Why hillside roads can suddenly fail

Highways that wind through mountains often cut directly into steep hillsides. In northern Hebei Province, China, many of these slopes are made of a fragile rock called strongly weathered mudstone, which swells when wet and shrinks when dry. Heavy rain can quickly soak into this material, weaken it, and trigger small landslides that threaten roads and drivers. This study explores a surprisingly simple helper—rice husk ash, an agricultural waste—to see whether it can slow down rainwater movement inside these slopes and make them safer.

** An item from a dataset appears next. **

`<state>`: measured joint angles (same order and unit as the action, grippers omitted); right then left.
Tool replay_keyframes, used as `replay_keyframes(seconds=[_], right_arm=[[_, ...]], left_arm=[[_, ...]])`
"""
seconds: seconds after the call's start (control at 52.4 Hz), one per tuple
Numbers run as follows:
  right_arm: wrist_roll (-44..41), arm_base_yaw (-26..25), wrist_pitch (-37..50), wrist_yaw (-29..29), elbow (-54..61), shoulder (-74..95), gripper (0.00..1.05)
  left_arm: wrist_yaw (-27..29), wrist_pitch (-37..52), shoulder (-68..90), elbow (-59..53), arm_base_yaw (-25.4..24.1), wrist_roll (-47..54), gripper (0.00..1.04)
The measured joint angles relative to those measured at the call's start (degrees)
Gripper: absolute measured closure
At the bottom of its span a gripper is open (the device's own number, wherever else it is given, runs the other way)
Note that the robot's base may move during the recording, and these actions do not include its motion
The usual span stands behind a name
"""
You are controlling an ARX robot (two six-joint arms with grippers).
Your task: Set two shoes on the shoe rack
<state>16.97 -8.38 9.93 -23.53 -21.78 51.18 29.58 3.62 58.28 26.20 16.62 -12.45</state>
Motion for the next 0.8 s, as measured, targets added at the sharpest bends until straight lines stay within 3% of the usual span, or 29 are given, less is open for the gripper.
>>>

Turning farm waste into a slope protector

Rice husk ash is produced when rice husks are burned under controlled conditions. It is rich in silica and has a fine, porous structure. The researchers mixed different amounts of this ash (from 2% to 8% by weight) into samples of weathered mudstone taken from highway cut slopes in northern Hebei. A small amount of lime was added as an activator, and the mixtures were compacted and cured for nearly a month, mimicking how they might be placed in real construction. The goal was to see how this simple blend would change how water enters and moves through the soil, and whether there is an ideal dose that gives the best protection.

Watching water move through soil columns

To track what rain would do inside a slope, the team built vertical soil columns about 65 centimeters tall, equipped with moisture and suction sensors at four depths. A special bottle arrangement supplied water from the top at a constant pressure, simulating steady rainfall. As water seeped in, the sensors recorded how quickly the “wetting front” – the boundary between dry and wet soil – moved downward, and how the internal water pressure changed over time. In parallel, the scientists measured how strongly the soil held onto water (its water retention) under different tension levels, and used mathematical curves to describe this behavior.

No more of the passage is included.